What this task involves:
Beginning with the first line, please return the entries exactly through the line that contains "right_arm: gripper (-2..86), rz", and leave out all later lines.

The data:
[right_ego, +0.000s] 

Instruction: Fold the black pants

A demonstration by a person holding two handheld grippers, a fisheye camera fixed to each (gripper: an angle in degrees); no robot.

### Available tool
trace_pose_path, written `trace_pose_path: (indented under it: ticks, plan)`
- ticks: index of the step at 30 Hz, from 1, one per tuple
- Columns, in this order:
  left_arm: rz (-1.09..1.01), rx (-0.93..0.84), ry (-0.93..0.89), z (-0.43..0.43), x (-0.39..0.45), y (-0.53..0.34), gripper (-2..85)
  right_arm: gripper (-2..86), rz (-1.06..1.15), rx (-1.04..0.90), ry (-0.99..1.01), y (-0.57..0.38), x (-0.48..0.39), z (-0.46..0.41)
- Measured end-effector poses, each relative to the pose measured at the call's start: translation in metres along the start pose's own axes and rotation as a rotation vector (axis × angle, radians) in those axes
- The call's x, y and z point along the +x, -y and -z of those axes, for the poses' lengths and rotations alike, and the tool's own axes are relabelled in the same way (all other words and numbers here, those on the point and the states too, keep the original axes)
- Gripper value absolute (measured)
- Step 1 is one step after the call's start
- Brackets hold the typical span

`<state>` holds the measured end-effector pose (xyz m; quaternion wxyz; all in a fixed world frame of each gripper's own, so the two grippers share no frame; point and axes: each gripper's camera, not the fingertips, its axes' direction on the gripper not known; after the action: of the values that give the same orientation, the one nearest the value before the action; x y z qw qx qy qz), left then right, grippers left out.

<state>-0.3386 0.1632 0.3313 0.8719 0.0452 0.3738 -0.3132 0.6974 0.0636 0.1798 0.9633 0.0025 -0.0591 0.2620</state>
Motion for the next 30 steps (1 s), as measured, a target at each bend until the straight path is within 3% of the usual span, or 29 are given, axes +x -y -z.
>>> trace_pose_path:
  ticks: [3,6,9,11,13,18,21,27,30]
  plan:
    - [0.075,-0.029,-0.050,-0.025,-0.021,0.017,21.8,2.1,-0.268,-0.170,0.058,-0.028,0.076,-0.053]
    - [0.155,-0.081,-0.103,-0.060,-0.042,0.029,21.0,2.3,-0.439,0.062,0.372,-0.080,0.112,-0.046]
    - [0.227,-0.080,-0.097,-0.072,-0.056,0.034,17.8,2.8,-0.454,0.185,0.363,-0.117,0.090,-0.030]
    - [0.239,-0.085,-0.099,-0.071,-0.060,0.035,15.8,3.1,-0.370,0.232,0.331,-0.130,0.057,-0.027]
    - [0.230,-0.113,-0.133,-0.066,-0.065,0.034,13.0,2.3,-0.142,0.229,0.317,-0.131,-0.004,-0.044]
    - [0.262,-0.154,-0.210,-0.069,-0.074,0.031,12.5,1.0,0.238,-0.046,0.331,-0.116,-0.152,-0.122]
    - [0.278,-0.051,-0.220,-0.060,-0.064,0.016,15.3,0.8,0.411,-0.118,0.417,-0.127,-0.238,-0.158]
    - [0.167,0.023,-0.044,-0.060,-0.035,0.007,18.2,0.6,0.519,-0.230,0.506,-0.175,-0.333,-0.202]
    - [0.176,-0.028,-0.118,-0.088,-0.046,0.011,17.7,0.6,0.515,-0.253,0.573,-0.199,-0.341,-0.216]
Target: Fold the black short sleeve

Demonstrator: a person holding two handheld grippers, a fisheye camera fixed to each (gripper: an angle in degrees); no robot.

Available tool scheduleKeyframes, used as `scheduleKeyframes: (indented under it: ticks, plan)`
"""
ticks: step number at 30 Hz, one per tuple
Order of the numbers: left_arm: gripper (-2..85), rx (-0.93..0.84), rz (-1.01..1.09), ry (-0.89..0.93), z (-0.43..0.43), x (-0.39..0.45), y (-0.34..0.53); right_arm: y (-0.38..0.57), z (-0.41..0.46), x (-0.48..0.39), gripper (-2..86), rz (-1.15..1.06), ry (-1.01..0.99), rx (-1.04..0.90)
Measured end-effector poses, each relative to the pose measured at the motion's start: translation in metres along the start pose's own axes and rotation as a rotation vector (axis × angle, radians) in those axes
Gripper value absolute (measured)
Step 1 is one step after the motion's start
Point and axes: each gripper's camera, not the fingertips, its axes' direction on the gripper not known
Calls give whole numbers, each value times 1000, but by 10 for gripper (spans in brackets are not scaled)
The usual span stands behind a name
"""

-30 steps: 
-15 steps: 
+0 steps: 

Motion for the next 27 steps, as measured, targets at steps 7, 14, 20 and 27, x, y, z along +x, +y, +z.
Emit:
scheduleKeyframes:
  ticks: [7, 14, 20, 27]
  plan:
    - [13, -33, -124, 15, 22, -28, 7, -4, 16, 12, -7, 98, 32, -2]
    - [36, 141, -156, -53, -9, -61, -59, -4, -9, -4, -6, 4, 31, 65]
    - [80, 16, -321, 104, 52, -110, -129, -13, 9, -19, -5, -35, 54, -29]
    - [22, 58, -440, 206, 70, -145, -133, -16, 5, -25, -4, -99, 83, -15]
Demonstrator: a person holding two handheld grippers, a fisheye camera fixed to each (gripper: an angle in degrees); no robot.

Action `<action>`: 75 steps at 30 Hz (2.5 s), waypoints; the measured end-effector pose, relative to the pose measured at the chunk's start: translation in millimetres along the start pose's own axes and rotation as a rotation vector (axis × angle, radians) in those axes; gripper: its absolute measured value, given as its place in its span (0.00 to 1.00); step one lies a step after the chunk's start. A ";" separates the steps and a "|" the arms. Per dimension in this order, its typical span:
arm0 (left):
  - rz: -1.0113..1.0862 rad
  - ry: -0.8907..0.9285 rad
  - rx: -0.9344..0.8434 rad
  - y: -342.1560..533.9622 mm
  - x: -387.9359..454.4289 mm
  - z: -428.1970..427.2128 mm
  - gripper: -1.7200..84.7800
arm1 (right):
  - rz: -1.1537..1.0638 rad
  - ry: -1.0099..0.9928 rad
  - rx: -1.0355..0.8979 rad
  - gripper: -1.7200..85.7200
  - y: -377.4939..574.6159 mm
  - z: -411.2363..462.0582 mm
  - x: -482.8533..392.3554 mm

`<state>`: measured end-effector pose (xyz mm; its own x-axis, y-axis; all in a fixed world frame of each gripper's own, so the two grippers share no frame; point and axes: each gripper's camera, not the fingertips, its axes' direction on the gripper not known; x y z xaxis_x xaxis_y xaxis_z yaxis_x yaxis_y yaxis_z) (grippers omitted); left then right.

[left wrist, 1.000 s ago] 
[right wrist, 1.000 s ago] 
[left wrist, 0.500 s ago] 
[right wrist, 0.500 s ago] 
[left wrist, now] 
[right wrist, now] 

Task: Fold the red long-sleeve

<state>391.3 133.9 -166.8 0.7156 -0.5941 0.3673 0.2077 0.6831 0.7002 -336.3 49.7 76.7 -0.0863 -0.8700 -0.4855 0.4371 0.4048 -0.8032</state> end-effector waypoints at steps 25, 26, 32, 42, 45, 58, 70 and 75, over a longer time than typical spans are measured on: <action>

Reply:
[right_ego, +0.000s] 

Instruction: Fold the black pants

A demonstration by a person holding two handheld grippers, a fisheye camera fixed to each (gripper: an angle in degrees); no robot.

### Available tool
trace_pose_path, written `trace_pose_path: (indented under it: ticks, plan)`
- ticks: index of the step at 30 Hz, from 1, one per tuple
- Columns, in this order:
  left_arm: rz (-1.09..1.01), rx (-0.93..0.84), ry (-0.93..0.89), z (-0.43..0.43), x (-0.39..0.45), y (-0.53..0.34), gripper (-2..85)
  right_arm: gripper (-2..86), rz (-1.06..1.15), rx (-1.04..0.90), ry (-0.99..1.01), y (-0.57..0.38), x (-0.48..0.39), z (-0.46..0.41)

The exercise concludes with this answer.